Francisco Rico-El País
El separatismo ha violado su propia ley, ha ejercido coerción y arbitrariedad. Y ni siquiera es legítimo
Frente a la decencia y la dignidad, un poco elegantemente anticuadas, de otros catalanismos, el independentismo del procés acumula las miserias. A las consabidas falacias históricas añade la irracionalidad que le permite entender los datos en un sentido a mediodía y en el contrario para la siesta; se acoge a la inmoral pretensión de anular por unos cuantos lo acordado por todos; incurre en el pecado de humanidad de excluir (el castellano, pongamos) donde lo fácil y grato es hermanar, etcétera, etcétera.
Descreo de los lugares comunes que tienen que ver con las manifestaciones del secesionismo sobrevenido. Como, por ejemplo, que es un problema político y un problema español. Para nada, opino. Si fuera político, podría resolverse o más bien se habría ya resuelto por vías convencionalmente políticas (y por torpes que fueran los encargados de resolverlo); y si fuera español (otra cosa es que no sea un problema para España), la España no catalana podría echar una mano bastante más eficaz para un final feliz.
Pero no. El problema catalán, nacido de la garganta del Zeus independentista, es estrictamente catalán: surge de la falsa percepción que muchos ciudadanos de Cataluña tienen de sí mismos y se robustece con su inexacta visión de la realidad en la que se mueven. Como prueba de ello, basta tener presentes los objetivos propuestos, el plan de acción urdido y los resultados efectivos del procés ahora bajo tierra. El problema no tendrá más solución que aquella que se le dé, de puertas adentro, entre los propios catalanes, dueños cabalmente, en eso sí, del derecho a decidir.
Del conjunto de disparates que en los últimos tiempos se han proferido a cuenta del separatismo, me crispa especialmente la concesión cortés que sus impugnadores suelen hacer al mencionarlo: “…Que es perfectamente legítimo…”. ¿Cómo que legítimo? En absoluto. En las versiones y aspavientos con que lo hemos visto presentarse de unos años para acá, Pío XI muy bien podía haberlo anatemizado, acaso en una reverdecida Mit brennender Sorge, como “intrínsecamente perverso”.
Porque en una medida sensible el independentismo no puede ser sino una manera de racismo. Suavicémoslo llamándolo etnicismo, identitarismo, supremacismo, particularismo o, si nos apuran, solipsismo. Siempre le quedará un poso de sus orígenes. Según por fuerza tenía que ocurrir en la época en que germinó, las raíces del nacionalismo catalán están regadas de proclamaciones por el estilo de: “Sí, hi ha rassas”, los españoles son víctimas “del temperament y de la sanch semítica que portan a las venas” o “Un crani d’Àvila no serà mai com un crani de la Plana de Vic”.
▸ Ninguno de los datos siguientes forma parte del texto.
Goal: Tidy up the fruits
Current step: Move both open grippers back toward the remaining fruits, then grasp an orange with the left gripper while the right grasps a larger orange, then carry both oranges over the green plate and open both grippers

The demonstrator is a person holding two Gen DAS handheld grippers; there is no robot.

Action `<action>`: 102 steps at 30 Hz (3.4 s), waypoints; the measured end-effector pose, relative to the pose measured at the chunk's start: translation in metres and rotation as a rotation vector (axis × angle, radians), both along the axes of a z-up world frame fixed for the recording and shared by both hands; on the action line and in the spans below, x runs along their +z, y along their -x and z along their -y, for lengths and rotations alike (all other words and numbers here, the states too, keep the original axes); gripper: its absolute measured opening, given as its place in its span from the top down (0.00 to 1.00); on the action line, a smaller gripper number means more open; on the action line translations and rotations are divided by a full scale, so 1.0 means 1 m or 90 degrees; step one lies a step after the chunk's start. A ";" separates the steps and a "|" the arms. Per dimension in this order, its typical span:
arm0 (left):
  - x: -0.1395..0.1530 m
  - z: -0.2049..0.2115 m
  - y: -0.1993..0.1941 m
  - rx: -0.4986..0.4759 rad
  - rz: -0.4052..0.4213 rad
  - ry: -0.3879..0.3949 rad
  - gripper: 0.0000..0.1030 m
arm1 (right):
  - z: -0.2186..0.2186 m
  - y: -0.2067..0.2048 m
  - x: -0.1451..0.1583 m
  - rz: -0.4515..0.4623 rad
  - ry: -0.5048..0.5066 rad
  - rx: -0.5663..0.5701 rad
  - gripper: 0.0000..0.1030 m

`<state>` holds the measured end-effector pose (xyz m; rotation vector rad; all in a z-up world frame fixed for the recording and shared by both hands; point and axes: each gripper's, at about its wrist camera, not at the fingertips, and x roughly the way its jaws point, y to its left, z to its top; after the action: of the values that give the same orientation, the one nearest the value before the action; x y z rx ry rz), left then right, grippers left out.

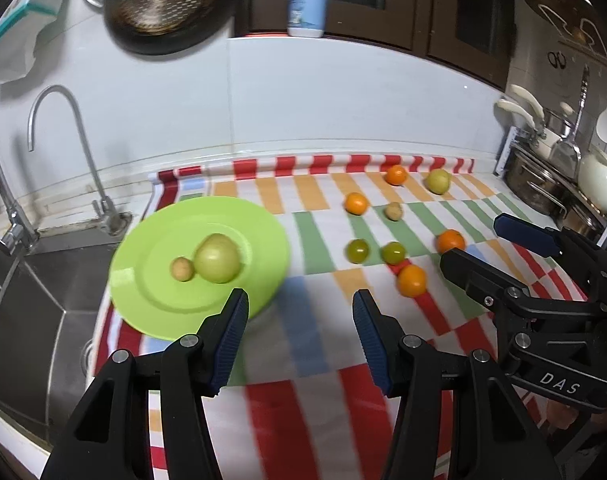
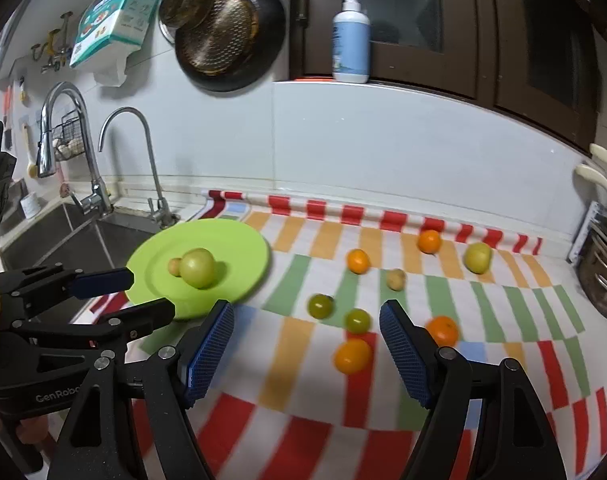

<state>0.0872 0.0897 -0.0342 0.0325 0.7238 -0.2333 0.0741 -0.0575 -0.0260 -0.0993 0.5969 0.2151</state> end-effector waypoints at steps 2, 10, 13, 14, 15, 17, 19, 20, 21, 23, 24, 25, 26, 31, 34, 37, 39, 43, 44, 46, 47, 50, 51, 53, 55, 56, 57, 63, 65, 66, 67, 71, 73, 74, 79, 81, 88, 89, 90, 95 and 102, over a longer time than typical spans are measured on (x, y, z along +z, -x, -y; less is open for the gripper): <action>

Desde luego, “la pedra inestructible de la rassa” ha ido adecentándose desbancada por “la terra”, “el terrer”, “el país” o, ahora mismo, “la gent”, aparte siempre, claro, “la nació” y “el poble”. Naturalmente, “Un sol poble” (con irresistible invitación a la parodia: “Ein Volk, una República, un Puigdemont”). Pero aquellos polvos trajeron los lodos que siguen patentes, si ya no en la teoría, sí en pujos de superioridad, en sonrisitas desdeñosas, y en negar de hecho la existencia de más de la mitad de los catalanes.
Tal esencialismo, de una gratuidad futbolística, vale decir, sin razones (y no apoyado en un memorial de agravios medianamente serios), se concreta apenas puede en el desplante de un proceder autoritario y el recurso a la imposición. La más aparatosa muestra reciente de ese absolutismo está en los sucesos acontecidos en un par de meses en el Parlamento de la ciudadela barcelonesa.
Pasando por encima de la mayoría de los ciudadanos de Cataluña, negando la palabra a la oposición, contraviniendo el Estatuto, los reglamentos, los dictámenes de los letrados, los separatistas impusieron su estrecha ventaja en escaños para aprobar una ley de referendo que hacía tabla rasa de cualquier actitud democrática.
Pero los requisitos fijados por esa ley, desde la actuación de la sindicatura hasta la asignación de colegios o el uso de las papeletas, quedaron en gran parte incumplidos. Como quedaron las circunstancias para declarar oficialmente el famoso: “Estat independent en forma de república”. Los adictos a la secesión no tuvieron empacho en violar su mismísima legalidad, invalidando por ende la disposición que la instauraba y cuanto colgaba de ella. Coerción y arbitrariedad. Miserias del independentismo.
Francisco Rico es filólogo e historiador.